In recent years, an ongoing convergence of Computer Vision and Computer Graphics has been observed. In our group we investigate the algorithmic ingredients of two fields of research that draw from the ideas of both scientific disciplines, optical motion capture and free viewpoint video. It is our goal to explore the technical limits of today's video and still camera technology and to exploit their capabilities in order to develop new algorithmic solutions for motion analysis and the generation of photo-realistic immersive video content.
In our work on human motion capture, we research algorithms for the model-based analysis of human motion information from multiple video streams without the use of optical markers. In addition, we investigate methods that enable the fully-automatically marker-free reconstruction of kinematic skeleton models of arbitrary moving subjects from multi-view video footage.
While robust motion estimation from raw video streams is one algorithmic challenge, capturing very rapid human motion that takes place in a large region in space is another one. In our work we develop methods that allow us to capture this motion with regular off-the shelf still cameras. We have experimentally validated our concepts by capturing the athlete's hand motion as well as the flight of the ball during a baseball pitch.
A motion capture approach is an essential component of our work on free viewpoint video. Here, we investigate methods for model-based reconstruction of 3D videos of human actors from multiple video streams. The goal is to give a viewer the possibility to interactively choose an arbitrary viewpoint onto the 3D rendition of the reconstructed real-world scene. To achieve this goal we not only estimate the motion of a person but also her time-varying surface appearance (skin and clothes). In addition to the appearance under fixed illumination conditions we can also estimate dynamic reflectance properties from the input video streams. This enables us to augment any virtual environment with 3D video footage which is correctly rendered under the virtual illumination conditions that prevail. If one intends to transmit a free-viewpoint video over capacity-limited distribution channels, efficient ways for encoding it are necessary. We have developed and validated several algorithms which serve this purpose.

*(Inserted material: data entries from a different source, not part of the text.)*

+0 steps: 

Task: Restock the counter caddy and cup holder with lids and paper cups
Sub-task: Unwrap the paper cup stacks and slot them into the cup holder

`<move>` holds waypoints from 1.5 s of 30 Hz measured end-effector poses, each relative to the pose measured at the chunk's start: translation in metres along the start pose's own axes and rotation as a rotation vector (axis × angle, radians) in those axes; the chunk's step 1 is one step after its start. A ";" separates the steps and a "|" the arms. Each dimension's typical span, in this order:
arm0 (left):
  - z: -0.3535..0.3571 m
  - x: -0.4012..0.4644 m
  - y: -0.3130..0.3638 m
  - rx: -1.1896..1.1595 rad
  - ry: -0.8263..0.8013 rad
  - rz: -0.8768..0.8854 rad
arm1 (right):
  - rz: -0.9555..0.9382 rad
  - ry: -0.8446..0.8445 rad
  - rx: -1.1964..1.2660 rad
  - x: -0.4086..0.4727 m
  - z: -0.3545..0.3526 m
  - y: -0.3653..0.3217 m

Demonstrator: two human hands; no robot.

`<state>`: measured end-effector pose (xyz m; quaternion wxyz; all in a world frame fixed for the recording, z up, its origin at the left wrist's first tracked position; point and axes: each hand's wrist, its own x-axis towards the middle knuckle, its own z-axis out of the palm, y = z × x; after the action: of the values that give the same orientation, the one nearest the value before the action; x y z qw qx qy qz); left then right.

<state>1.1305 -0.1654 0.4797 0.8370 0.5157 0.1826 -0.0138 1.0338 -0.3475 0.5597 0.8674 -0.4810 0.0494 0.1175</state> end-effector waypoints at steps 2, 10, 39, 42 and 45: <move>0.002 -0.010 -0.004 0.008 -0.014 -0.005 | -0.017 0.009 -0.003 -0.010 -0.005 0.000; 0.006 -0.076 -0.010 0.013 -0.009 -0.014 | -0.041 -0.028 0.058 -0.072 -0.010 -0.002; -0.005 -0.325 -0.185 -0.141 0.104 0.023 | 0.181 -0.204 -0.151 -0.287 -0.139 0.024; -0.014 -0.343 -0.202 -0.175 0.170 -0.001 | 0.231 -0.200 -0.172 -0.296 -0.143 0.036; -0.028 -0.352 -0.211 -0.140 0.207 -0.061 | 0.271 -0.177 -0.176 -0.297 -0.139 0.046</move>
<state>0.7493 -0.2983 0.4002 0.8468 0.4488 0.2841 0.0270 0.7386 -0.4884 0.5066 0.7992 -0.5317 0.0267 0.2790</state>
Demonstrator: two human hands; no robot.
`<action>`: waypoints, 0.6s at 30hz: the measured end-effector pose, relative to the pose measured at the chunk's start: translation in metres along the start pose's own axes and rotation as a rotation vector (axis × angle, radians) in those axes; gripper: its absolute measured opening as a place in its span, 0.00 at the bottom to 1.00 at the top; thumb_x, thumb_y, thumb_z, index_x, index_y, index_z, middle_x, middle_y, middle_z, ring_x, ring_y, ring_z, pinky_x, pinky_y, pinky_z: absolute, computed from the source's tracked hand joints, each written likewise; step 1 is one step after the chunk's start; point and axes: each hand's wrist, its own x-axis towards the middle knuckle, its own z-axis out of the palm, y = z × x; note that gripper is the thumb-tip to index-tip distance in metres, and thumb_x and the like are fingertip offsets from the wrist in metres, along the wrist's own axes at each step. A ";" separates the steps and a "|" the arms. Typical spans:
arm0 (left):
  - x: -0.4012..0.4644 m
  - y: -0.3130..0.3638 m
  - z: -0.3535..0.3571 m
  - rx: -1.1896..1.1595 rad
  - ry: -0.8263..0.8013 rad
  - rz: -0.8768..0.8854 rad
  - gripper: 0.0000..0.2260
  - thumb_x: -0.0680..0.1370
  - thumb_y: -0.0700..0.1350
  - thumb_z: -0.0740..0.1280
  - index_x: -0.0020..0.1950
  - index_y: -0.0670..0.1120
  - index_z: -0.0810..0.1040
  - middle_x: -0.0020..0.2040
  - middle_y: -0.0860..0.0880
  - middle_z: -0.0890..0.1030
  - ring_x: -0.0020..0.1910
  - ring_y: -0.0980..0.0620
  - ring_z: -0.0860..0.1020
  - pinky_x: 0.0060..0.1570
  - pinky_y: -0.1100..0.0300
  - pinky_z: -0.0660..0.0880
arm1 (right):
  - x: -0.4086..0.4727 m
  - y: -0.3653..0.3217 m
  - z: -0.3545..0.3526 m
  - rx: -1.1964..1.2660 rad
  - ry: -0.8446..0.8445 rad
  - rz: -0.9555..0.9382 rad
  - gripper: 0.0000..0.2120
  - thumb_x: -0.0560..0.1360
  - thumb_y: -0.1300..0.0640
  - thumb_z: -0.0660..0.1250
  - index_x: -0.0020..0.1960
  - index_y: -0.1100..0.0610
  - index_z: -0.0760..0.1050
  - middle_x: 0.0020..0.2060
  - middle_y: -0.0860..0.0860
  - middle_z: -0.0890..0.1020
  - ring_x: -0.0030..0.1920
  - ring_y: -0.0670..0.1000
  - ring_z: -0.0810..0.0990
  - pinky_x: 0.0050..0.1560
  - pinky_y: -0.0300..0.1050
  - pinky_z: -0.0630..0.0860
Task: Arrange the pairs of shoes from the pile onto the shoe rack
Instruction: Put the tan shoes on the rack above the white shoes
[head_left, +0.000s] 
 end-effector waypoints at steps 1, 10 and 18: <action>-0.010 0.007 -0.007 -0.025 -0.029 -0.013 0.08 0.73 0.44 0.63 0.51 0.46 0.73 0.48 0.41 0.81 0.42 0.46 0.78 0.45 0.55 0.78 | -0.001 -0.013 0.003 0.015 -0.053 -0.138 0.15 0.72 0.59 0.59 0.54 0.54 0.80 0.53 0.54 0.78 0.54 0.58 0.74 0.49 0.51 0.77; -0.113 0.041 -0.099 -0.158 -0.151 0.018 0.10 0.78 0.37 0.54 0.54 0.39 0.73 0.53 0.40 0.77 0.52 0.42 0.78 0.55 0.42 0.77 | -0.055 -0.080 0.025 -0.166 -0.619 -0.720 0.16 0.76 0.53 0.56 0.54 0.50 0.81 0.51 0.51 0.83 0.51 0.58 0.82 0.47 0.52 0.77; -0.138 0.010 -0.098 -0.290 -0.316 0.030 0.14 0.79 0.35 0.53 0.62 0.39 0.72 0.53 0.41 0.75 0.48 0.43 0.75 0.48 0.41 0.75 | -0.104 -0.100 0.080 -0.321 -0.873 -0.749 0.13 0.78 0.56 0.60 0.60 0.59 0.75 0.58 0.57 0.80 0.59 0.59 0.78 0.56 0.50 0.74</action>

In another research project we investigate the real-time generation of novel views of dynamic scenes from multi-view video by means of hardware-accelerated shape-from-silhouette computation.
Our research strongly depends on high quality input video streams. For acquisition of the video material, we built a multi-view video acquisition studio. In all of the projects, there is an intensive cooperation between D4 and IRG3 Graphics-Optics-Vision headed by Marcus Magnor. We have contributed to the process of developing a standard for three-dimensional video within the Motion Picture Experts Group (MPEG), a subgroup of the ISO.
Investigators: joint project of researchers in D4 and IIRG3
In all our video-related research projects we use multiple high-quality video streams as input data that show the same scene from multiple frame-synchronized camera perspectives. For acquisition of this multi-view video (MVV) footage we have built a special-purpose recording studio [TLMS03]. Our first camera system consisted of eight synchronized IEEE1394 cameras that could record a scene at a resolution of 640x480 pixels and a maximal frame rate of 30 fps (15 fps in synchronized mode). We have upgraded to a new setup that features eight cameras each of which provides a resolution of 1004x1004 pixels, and 12 bits per-pixel color depth. The system can run at a maximal sustained frame rate of 48 fps. A storage backed with eight frame grabbers and eight parallel RAID systems enables us to stream the video data to hard disk in real time. The studio provides fully controllable lighting conditions and several flexibly arrangeable light sources. Arbitrary camera arrangements are possible. Fig. 0.1 illustrates our MVV recording studio.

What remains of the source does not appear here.